From student loans to the modern family, this is Millennial Debt
Starting out as a young adult can be a tricky transition. One minute you are in the once in a life time experience of university, the next you are supposed to find your own way in life without so much as a helping hint- painted as an amazing fortress of opportunity, life can sometimes turn your views upside down. From trying to find your feet, searching for employment, to student loans trying to pull you down, and sometimes with the growing pressures of supporting your immediate family added to it – the future starts to glare from a distance, with over-indebtedness seemingly waiting down the road…sound familiar?
What seems to be the scariest trait of the younger generation is the unbelievable amount of debt young people find themselves in before even getting their foot in the door. It has become a common trend for millennials to be bombarded with credit opportunities before they become part of the working class, all in the form of store cards, credit cards, short term loans and student loans. After which some, if not most, will be stuck with the burden of supporting their families – but from many viewpoints, it seems that, millennial’s are stuck in the mud before they get a chance to even walk on their own.
A trend that seems to be coming to light more and more, ever more obvious in the current climate of South Africa with #feesmustfall and constant student protests, millennial debt is a worrying aspect of the new generation that will have detrimental effects on our future. Not only a problem for the less wealthy, it seems over-indebtedness is a definite future for our young people. From terrible spending habits, following trends to their own detriment, to the security of parents to fall back on, more and more young people are developing habits that cause frivolous debt before any real money starts to come in.
In a recent National Debt Advisors case study it was found that this predicament is ever more present in the life of young people today. Focusing on the story of Miss M, a former student, who now works as an intern and a part time DJ, this details the struggles young adults can find themselves in when the pressures of financial security begins to weigh in. Living with her parents, paying for her little brother’s school fees as well as the household groceries, Miss M finds herself in an all too common predicament of millennial debt, whereby she has left the comforting bubble of higher education and stepped into the den of over-indebtedness. Even with about 80% of students on the National Student Financial Aid Scheme, the average repayment time for student loans stands at aproximately a decade, meaning they don’t have the means to pay for the loans until they have established themselves in the business world. Having given out around R23 billion in loans and bursaries as of the 2011 academic year, the financial aid scheme had only recouped around R3.8 billion from that. With such a low rate of repayment and many amounts being reduced due to good performance from debtors, the scheme cannot sustain the student demand.
“By making college unaffordable and student loans unbearable, we risk deterring our best and brightest from pursuing higher education and securing a good paying job.”
– Mark Pocan
Not only student fees that put on the pressure, the modern family dynamic in South Africa is a crucial element of millennial debt.

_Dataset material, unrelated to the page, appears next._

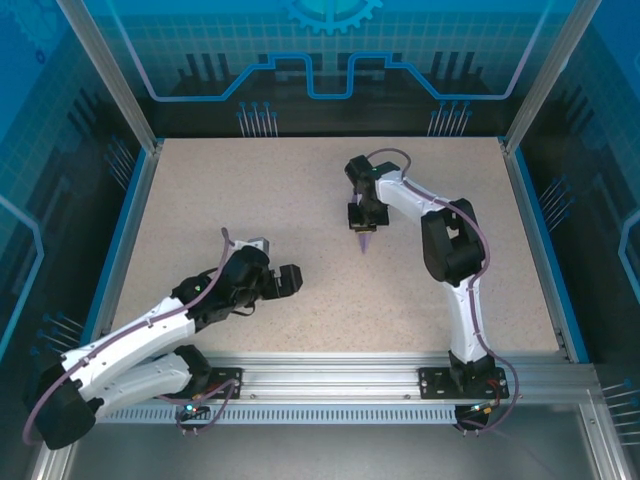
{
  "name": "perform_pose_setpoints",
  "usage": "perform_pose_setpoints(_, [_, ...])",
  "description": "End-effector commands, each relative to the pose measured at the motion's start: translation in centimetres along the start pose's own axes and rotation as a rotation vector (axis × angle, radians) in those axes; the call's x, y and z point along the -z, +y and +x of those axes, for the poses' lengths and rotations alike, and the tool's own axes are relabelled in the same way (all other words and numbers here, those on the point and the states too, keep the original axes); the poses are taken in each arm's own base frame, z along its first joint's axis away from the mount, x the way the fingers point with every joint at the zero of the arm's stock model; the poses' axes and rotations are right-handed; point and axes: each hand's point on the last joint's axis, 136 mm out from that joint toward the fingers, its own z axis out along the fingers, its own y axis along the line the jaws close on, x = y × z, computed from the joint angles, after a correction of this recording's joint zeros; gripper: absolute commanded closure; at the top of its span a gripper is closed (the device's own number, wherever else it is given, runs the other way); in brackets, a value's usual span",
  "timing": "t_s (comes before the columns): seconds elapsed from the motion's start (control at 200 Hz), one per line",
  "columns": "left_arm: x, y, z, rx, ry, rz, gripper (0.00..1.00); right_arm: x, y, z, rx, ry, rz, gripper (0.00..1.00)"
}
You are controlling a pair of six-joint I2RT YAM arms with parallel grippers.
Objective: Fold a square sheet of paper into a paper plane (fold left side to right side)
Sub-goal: Place the paper plane at the center of the table.
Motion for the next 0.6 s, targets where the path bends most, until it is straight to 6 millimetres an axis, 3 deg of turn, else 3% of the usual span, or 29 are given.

Much like Miss M, who supports her family systems through taking out credit, many young adults find themselves supporting their households and even covering education expenses for siblings. These huge amounts being placed on them push young adults further into debt with every passing month, making the harsh idea of over-indebtedness into a solid reality for their future. Living on credit, barely covering repayments at the best of times, this is the pressure faced by the growing adults of today.
While the scheme focuses on getting poorer or previously disadvantaged students into tertiary education, there is also the problem with the “missing middle”, namely the students who cannot afford tertiary education yet do not qualify for the scheme. These are the students who, in the hope of attending university, must take loans from private institutions and end up with heavy debt once their studies are complete…the all too familiar tale of millennial debt.
A problem that is a hot topic in the wake of the #feesmustfall movement, this if anything has shown the huge amount of inequality and lack of support for students trying to gain their tertiary levels. It would seem the students have had enough as they take to the streets to fight for free tertiary education as was promised to be given by 2013, as the ANC had declared a few years prior. With no options or fall backs, these students are facing a trap with no escape- to get an education you must also take on huge debt.
With over-indebtedness hitting young adults harder than ever, as well as the monetary system seeming to fail the world over, it looks as if the life of a millennial is a daunting one to say the least.